День следующий позволил, час утрешний не спорил, братьям наведаться с прошеньем за царёвым позволеньем. Но как услышал царь Ивана речь, просьбу, что смогла зажечь, гнев в глазах его, сказал: «Слова моего, погляжу, ты не убоялся. За то и приговор тебе достался: того, о ком сказал - брата отец уже послал, заключу под стражу. А ещё указ отважу наложить на тебя издержки для тщательной проверки верен ли ты престолу или содействующий расколу изменник и предатель». Отметить надо, что правитель который в царском чине государством правит ныне не прямой наследник трона, чьего отца законная корона, а родственник, получивший право править верно, здраво, до тех пор пока царевич-сирота не придёт в назначенные года. Но вот почти уж срок, а не того, кто бы превозмог этого человека, принявшего власть, он не даст её отнясть.

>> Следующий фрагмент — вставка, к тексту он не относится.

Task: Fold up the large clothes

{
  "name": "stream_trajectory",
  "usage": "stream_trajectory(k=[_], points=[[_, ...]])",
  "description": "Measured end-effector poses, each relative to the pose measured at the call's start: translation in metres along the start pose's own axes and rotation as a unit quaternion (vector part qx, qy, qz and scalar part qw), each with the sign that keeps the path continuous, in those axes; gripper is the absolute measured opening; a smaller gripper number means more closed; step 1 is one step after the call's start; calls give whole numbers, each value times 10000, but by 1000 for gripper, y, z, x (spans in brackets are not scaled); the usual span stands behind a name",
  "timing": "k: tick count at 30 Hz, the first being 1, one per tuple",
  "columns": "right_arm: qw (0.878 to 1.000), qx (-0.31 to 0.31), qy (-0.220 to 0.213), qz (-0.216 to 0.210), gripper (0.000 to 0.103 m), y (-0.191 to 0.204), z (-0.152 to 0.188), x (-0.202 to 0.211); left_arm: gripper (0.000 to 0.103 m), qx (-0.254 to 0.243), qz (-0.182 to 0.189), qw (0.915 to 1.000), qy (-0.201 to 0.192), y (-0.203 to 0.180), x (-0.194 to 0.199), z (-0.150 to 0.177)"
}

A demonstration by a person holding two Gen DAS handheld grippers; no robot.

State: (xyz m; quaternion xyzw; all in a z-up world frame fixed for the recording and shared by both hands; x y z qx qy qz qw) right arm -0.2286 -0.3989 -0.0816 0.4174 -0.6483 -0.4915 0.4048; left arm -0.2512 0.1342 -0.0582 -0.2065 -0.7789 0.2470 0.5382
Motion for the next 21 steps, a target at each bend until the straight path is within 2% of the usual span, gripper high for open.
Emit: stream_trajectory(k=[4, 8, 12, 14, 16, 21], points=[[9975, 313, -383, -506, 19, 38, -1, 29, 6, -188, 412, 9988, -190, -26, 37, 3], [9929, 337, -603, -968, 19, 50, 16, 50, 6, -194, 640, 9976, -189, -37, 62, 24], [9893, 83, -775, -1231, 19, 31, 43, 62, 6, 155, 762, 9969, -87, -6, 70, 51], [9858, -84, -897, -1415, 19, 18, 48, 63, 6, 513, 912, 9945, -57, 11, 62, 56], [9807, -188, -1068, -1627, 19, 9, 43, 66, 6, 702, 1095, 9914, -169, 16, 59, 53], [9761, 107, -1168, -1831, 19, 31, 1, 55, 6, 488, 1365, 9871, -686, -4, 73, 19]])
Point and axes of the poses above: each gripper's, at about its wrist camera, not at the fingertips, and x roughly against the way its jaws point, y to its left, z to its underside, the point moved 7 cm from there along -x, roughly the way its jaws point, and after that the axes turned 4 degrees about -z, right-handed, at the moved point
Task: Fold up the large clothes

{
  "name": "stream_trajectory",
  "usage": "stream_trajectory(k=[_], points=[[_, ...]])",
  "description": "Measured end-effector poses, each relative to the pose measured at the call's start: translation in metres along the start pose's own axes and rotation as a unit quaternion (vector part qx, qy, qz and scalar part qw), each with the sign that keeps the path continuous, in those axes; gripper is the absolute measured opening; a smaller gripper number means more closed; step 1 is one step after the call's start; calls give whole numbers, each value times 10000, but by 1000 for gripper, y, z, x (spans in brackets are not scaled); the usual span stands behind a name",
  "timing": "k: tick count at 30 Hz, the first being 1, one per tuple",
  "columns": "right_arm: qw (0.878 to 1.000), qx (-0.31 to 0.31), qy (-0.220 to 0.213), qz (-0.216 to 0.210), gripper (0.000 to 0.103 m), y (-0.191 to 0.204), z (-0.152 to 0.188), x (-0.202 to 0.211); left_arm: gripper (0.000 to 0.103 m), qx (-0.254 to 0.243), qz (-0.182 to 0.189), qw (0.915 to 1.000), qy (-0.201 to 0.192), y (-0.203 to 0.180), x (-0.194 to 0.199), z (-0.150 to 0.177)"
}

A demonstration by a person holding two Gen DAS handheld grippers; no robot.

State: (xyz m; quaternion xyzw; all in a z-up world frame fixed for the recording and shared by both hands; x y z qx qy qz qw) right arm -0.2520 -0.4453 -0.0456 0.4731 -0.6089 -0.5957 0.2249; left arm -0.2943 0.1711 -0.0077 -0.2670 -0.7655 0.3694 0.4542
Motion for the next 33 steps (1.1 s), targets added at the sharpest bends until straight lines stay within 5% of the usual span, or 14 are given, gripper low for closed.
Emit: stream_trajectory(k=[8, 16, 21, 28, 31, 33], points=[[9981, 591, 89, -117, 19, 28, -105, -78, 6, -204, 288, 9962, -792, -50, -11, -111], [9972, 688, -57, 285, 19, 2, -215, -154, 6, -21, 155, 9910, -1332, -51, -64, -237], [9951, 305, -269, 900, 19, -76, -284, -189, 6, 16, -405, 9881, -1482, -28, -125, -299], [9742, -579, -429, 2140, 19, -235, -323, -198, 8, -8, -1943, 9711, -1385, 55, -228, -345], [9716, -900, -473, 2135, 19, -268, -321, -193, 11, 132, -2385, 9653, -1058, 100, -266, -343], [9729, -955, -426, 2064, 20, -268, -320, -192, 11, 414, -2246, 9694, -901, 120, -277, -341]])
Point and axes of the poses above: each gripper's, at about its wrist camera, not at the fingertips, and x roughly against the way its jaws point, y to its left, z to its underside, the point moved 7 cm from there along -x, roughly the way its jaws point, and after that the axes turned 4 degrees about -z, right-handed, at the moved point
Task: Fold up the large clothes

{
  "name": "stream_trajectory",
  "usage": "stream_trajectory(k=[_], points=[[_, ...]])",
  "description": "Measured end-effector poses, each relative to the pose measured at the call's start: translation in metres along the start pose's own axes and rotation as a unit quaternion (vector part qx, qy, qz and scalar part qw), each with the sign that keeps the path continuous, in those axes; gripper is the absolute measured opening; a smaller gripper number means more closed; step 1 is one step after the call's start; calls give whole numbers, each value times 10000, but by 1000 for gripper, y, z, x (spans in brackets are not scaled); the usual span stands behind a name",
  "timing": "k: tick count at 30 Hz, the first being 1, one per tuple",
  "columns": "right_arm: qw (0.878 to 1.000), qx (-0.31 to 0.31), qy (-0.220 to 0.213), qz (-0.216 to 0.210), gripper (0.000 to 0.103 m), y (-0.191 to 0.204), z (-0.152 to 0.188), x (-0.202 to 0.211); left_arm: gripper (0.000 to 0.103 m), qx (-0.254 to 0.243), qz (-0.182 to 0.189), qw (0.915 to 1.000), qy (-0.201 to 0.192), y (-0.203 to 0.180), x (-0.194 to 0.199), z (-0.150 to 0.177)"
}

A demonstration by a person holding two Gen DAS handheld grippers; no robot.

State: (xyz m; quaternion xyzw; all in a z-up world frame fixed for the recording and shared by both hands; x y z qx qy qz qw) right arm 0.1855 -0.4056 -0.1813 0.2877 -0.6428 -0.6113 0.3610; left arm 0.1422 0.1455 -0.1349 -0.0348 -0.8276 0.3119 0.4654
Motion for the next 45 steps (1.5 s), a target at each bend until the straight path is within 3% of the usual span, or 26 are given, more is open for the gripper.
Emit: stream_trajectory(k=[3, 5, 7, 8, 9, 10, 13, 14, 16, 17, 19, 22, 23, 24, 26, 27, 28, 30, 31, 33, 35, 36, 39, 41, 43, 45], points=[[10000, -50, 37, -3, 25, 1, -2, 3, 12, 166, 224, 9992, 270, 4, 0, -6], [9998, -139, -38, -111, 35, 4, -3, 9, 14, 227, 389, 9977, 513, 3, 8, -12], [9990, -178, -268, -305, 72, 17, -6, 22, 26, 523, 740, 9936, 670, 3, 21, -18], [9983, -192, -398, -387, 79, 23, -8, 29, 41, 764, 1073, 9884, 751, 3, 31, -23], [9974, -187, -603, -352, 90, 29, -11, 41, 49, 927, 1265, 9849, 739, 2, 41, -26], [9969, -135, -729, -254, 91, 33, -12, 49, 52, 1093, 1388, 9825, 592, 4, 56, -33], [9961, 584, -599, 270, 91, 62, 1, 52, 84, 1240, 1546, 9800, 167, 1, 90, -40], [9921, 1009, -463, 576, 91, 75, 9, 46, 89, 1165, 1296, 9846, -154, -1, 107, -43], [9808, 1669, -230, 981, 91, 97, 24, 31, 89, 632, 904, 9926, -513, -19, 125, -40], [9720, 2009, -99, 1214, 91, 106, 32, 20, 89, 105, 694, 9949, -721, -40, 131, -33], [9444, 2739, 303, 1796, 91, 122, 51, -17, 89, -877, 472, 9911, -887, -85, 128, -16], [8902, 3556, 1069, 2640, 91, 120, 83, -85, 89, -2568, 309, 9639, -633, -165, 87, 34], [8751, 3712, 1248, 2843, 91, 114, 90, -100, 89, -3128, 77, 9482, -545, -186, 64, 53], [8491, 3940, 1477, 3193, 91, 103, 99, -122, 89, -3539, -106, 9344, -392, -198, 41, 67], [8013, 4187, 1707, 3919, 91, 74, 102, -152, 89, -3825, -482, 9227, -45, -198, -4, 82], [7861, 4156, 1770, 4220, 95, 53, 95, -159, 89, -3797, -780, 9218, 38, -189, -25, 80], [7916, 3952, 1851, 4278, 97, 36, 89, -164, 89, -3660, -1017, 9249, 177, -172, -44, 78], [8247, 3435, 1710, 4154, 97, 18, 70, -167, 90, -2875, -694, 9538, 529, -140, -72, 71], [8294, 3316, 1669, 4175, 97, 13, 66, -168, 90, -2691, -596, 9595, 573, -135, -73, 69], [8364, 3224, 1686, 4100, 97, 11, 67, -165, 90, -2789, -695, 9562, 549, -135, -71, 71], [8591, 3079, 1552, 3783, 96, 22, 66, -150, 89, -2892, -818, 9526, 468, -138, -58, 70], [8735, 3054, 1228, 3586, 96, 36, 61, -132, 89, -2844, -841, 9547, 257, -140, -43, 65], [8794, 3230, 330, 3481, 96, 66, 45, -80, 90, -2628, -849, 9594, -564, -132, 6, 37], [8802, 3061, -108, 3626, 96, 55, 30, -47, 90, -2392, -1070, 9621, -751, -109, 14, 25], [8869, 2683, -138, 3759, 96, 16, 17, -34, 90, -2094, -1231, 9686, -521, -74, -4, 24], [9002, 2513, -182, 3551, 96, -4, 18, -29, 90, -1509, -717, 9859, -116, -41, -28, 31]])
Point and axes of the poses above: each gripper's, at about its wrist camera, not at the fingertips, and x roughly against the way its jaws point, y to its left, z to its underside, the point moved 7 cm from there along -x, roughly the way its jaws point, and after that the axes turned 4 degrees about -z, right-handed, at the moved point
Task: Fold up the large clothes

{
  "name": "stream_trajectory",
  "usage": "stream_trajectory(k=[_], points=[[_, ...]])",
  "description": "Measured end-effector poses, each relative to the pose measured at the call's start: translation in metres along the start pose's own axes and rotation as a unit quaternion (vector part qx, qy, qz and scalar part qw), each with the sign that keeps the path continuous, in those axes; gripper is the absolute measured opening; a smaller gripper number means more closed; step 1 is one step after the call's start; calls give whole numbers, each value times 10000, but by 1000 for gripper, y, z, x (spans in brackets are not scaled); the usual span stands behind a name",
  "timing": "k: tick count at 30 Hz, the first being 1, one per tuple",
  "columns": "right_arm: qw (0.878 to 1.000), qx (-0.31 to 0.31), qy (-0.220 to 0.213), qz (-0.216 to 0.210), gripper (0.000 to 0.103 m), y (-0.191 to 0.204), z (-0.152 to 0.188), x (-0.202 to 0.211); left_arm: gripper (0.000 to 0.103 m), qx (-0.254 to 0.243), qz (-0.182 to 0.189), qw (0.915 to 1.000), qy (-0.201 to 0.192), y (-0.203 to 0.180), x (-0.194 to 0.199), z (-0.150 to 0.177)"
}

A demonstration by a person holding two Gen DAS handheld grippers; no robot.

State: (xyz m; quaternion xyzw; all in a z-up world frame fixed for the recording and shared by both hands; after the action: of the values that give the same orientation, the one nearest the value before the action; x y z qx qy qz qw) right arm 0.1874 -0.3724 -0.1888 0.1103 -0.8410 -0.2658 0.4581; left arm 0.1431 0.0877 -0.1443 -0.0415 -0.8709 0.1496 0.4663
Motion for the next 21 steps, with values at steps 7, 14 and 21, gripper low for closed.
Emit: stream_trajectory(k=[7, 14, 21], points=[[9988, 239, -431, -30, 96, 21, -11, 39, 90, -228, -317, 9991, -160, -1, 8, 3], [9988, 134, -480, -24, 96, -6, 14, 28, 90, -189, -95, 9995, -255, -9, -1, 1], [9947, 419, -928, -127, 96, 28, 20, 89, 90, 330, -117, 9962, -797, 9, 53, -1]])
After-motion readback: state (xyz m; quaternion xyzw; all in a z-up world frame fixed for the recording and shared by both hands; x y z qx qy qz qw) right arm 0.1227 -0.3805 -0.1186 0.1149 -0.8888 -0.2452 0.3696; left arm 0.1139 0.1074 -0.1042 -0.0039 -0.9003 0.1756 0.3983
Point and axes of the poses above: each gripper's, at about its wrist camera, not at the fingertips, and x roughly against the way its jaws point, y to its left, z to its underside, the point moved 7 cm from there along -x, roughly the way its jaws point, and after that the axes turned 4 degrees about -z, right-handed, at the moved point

Итак, братьев разделили: одного в заключенье посадили, а другого грозным жестом содержат дома под арестом. Василёк, находясь в темнице, решил по крупице собирать сердечное тепло, чтоб в душе от воспоминаний рассвело. Так он к оконной решётке подошед, разглядел не ночи тёмный плед, а светом полную степь серебристую, привольную. А в это время холод наступал. Надо б сказать, чтоб достал узник смиренный огонёк вдохновенный, только вот хранитель-мешок вместе с ним отдыхает от дорог под дубовою скамьёю, сделанной Ивановой рукою. Здесь от чего-то ветер поднял гул да всё помещение задул. А решётка сама по себе отворилась, будто ни к чему и не крепилась, и за ней, на воздухе, полоски-плиточки, что шьют лучики-ниточки. «Чем заслужил такое чудо? И кому по силам сия причуда?» - молвит узник, что весьма растерян; но слышит: «Не бойся, будь спокоен», словно б колокольчики напели. А значит есть место вере, раз затопал Вася по витой лестнице устланной снегом, как пыльцой. Юноша спускается благополучно. А ветер решётку затворяет беззвучно. И глянь - лесенка развеевается как туман, что утром будто кем-то зван. Но как дальше быть? «Вот как надо поступить, - Василий рассуждает, а меж тем светает, с прошением вновь вернусь к царю, да весть о происшедшем отворю, чтоб открыть разумение, что не совершивший преступление, по произволу обвинённый, чудом будет ограждённый, как некогда был и Даниил* - честность и веру он хранил!»
* (пророк Даниил, когда он был брошен в львиный ров) - Библейское сказание.
Но высокое терние, которое есть жестокосердие, покрыло государево сердце, так и не дав открыться дверце, за которой луч доверия, вздохнувший от неверия, повстречавшегося ему, вернулся к началу своему. Потому царь, грозно вставши, велел посадить, связавши, в ущелье со стороны восточной, потопляемой водой проточной, в полдень от прилива, Василька, говоря: «Может, диво вновь с тобой случится. Может, море не посмеет, побоится невинного покрыть да и солью уморить!». А стражу ту, обвинив в измене, приказал следующей за ними смене оковать и в темницу претёмную отправить на смерть голодную, - они о том же уверяли, потому что понимали, что не могло быть по-иному, убеждая поверить чуду такому.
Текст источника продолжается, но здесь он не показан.